NH STATEHOUSE TRUCKED AWAY (continued)

Surviving Portion of Old Nh COurthouse on Court Street in Portsmouth NH beore it was moved to Strawbery Banke and then to Concord, NH / SeacoastNH.com

Then in 1970 a University of New Hampshire grad student theorized that the rotting building was not part of the Old Statehouse at all. He was wrong, but doubts created by his report slowed the reconstruction for another decade. By the time scholars had proven it was indeed part of the original building, Strawbery Banke was headed in a wholly different direction with its museum plan. In 1988 a New Hampshire bill appropriated $1.75 million for the reconstruction project, but it eventually failed. So in 1990 the state of NH paid $50,000 to have the building disassembled and stored in a trailer and moved to Concord where it sits today.

Portsmouth newspaper editor Charles Brewster was the last known person to walk through the Old Statehouse just minutes before it was demolished in November 1836. For Brewster the building was a hallowed place. Standing in the center of Congress Street, it had survived all three downtown fires. By the time he stepped through the propped open doors, the building had been stripped to its framed timbers – much like today. About the building shell, he wrote, "its vacant windows seem glaring most beseechingly upon passersby."

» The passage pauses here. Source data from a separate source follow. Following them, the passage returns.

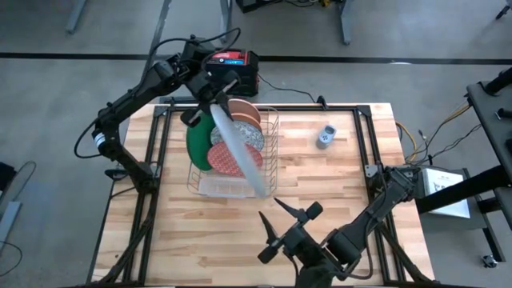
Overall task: Sort dishes
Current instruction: Put the gray plate in the dish rack
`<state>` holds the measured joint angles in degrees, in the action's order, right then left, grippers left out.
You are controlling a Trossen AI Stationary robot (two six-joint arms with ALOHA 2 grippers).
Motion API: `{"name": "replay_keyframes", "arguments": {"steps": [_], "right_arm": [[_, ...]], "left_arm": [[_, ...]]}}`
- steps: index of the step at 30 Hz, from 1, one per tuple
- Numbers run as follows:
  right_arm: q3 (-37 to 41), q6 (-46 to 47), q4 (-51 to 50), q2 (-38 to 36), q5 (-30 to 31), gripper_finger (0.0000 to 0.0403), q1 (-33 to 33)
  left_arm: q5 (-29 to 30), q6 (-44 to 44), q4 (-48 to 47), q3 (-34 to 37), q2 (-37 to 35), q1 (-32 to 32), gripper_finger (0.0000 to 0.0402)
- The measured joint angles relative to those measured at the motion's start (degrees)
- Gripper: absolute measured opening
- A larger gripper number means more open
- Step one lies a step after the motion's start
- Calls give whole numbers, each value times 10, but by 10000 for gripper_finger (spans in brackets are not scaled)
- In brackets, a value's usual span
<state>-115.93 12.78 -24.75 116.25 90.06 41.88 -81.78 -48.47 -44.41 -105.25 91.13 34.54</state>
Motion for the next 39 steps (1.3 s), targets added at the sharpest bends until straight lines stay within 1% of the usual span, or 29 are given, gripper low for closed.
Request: {"name": "replay_keyframes", "arguments": {"steps": [4, 10, 14, 17, 19, 20, 22, 23, 24, 26, 29, 31, 37, 39], "right_arm": [[-12, -20, 0, 0, -1, 227, -14], [-30, -30, -1, 0, -4, 220, -55], [-46, -25, -1, 0, -4, 198, -66], [-61, -25, 1, 0, 1, 153, -72], [-71, -30, 2, -1, 3, 107, -75], [-75, -34, 2, -1, 5, 80, -77], [-81, -41, 0, -1, 35, 29, -79], [-83, -45, 1, -3, 35, 18, -81], [-85, -44, 2, -4, 34, 16, -83], [-86, -37, 2, -4, 29, 17, -85], [-86, -30, -1, -5, 33, 9, -86], [-86, -28, 0, -10, 32, 8, -89], [-87, -46, 1, -16, 32, 7, -93], [-87, -71, -2, -20, 31, 7, -99]], "left_arm": [[-37, 1, -5, 0, 0, -3, 5], [-35, -5, -4, 0, -1, -10, 5], [-19, 1, -2, 0, -1, -10, 6], [38, 38, -1, 0, -1, -11, 18], [69, 49, -1, 0, -1, -11, 34], [74, 48, -1, 0, -1, -11, 42], [56, 39, -4, 0, -1, -11, 51], [50, 38, -1, 0, -2, -11, 53], [47, 35, 3, 0, -2, -11, 54], [65, 47, 11, 0, -3, -11, 56], [139, 95, 11, -10, -3, -7, 61], [174, 97, 6, -20, -5, 0, 69], [195, 70, -31, -85, -2, 31, 106], [214, 69, -31, -113, -2, 41, 119]]}}
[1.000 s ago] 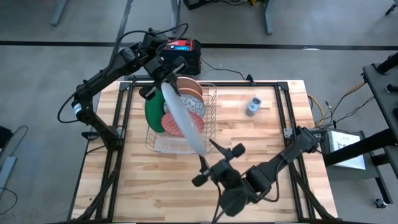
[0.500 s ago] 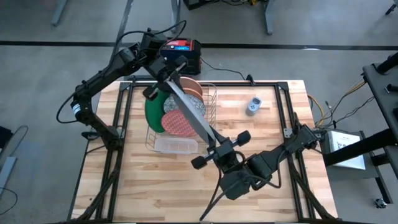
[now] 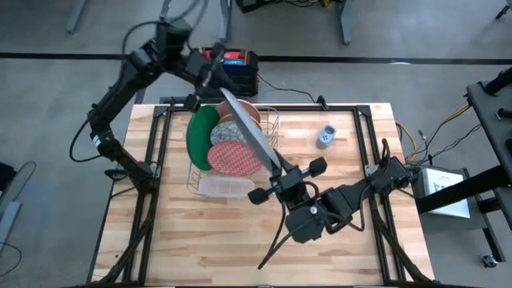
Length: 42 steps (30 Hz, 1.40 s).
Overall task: Sort dishes
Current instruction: Put the gray plate in the dish rack
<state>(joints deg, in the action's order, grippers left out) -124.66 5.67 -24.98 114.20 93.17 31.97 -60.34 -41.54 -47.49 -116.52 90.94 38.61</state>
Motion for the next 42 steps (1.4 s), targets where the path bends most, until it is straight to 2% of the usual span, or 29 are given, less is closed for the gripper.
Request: {"name": "replay_keyframes", "arguments": {"steps": [3, 6, 11, 17, 21, 24, 26, 29, 35, 42], "right_arm": [[0, -44, -17, -6, -3, 7, -15], [0, -40, -53, -11, -7, 6, -39], [0, 65, -154, -21, -27, 2, -78], [2, 235, -292, -37, -64, 2, -114], [1, 333, -380, -61, -132, 1, -137], [1, 429, -477, -76, -207, 1, -164], [4, 482, -558, -83, -278, 1, -177], [4, 566, -649, -88, -333, 1, -192], [7, 598, -651, -107, -358, 1, -202], [7, 594, -651, -122, -365, 1, -239]], "left_arm": [[50, 0, -12, -44, 0, 13, 136], [117, 1, -23, -80, 1, 16, 147], [207, -13, -54, -129, 1, 18, 157], [312, -54, -81, -161, 2, 18, 158], [369, -58, -81, -165, 3, 17, 158], [395, -67, -76, -164, 3, 17, 158], [415, -71, -64, -166, 2, 20, 158], [443, -74, -63, -168, 5, 20, 158], [531, -75, -57, -165, 24, 20, 158], [532, -62, -47, -165, 42, 17, 158]]}}
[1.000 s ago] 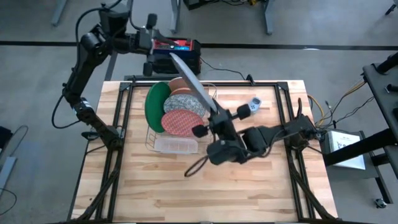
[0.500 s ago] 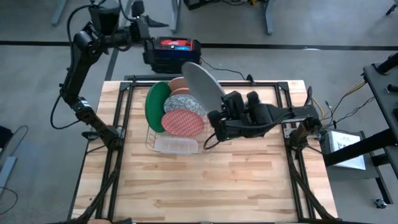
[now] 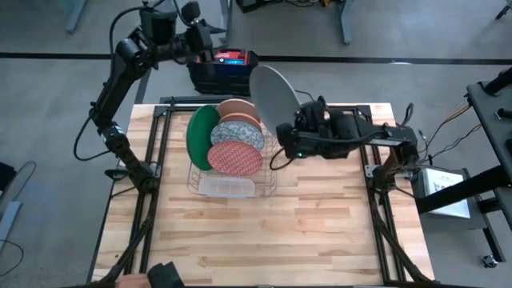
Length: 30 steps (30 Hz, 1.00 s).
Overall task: Sort dishes
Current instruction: Put the gray plate in the dish rack
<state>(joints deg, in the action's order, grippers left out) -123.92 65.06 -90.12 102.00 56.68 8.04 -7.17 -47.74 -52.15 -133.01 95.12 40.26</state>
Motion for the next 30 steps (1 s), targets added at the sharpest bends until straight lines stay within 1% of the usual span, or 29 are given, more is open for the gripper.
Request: {"name": "replay_keyframes", "arguments": {"steps": [7, 11, 21, 25, 30], "right_arm": [[34, -6, 0, 4, -53, 1, -39], [61, 7, 1, 4, -58, 1, -41], [95, 51, 5, 5, -73, 4, -43], [102, 57, 15, 5, -91, 24, -43], [103, 55, 25, 5, -117, 73, -43]], "left_arm": [[-1, 16, 7, -2, 3, 0, 158], [-3, 18, 7, -1, 3, 0, 158], [-7, 36, 7, -1, 3, -1, 158], [-10, 39, 6, -1, 3, -1, 158], [-10, 47, 6, 0, 3, -1, 158]]}}
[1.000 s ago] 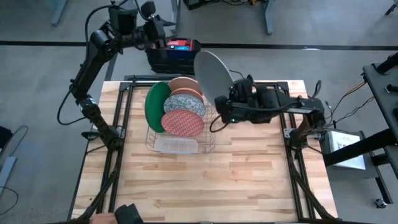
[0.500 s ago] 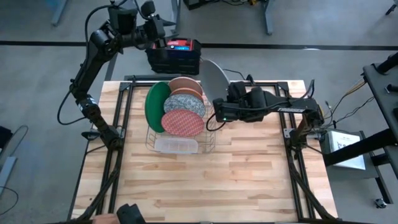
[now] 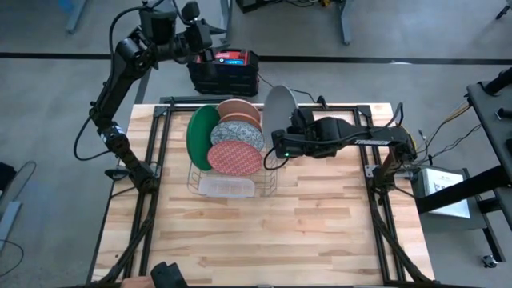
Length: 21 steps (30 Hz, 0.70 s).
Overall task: Sort dishes
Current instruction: Put the gray plate in the dish rack, then return to Home Position
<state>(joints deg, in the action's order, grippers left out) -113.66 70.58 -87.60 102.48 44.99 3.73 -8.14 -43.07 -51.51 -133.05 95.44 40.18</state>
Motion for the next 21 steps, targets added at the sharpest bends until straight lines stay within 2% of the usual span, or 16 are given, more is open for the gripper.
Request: {"name": "replay_keyframes", "arguments": {"steps": [11, 21], "right_arm": [[0, 0, 11, 0, -35, 156, 8], [-2, -1, 13, 0, -35, 196, 21]], "left_arm": [[0, 4, -1, 1, 0, 0, 158], [0, 8, -5, 1, 0, 0, 158]]}}
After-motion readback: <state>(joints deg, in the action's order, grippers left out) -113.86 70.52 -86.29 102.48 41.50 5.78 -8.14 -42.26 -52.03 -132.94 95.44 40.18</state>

Brewster’s farewell essay, recently rediscovered, offers a rare look at the first New Hampshire statehouse. Unfortunately for us, Brewster was moved to a poetic rapture as he watched the pre-Revolutionary halls of justice being dismantled. He offered no clear description of the building that his readers already knew so well. So instead of journalistic detail, we are left with the author’s emotional response.

"Am I to sink, unwept, unhonored and unsung?" Brewster wrote in 1836, as if listening to the dying words of the old statehouse. "Once the greatest and most honored fabric of the granite State: am I to pass off at the blow of an ivory hammer, and even my foundations be treated with contempt?"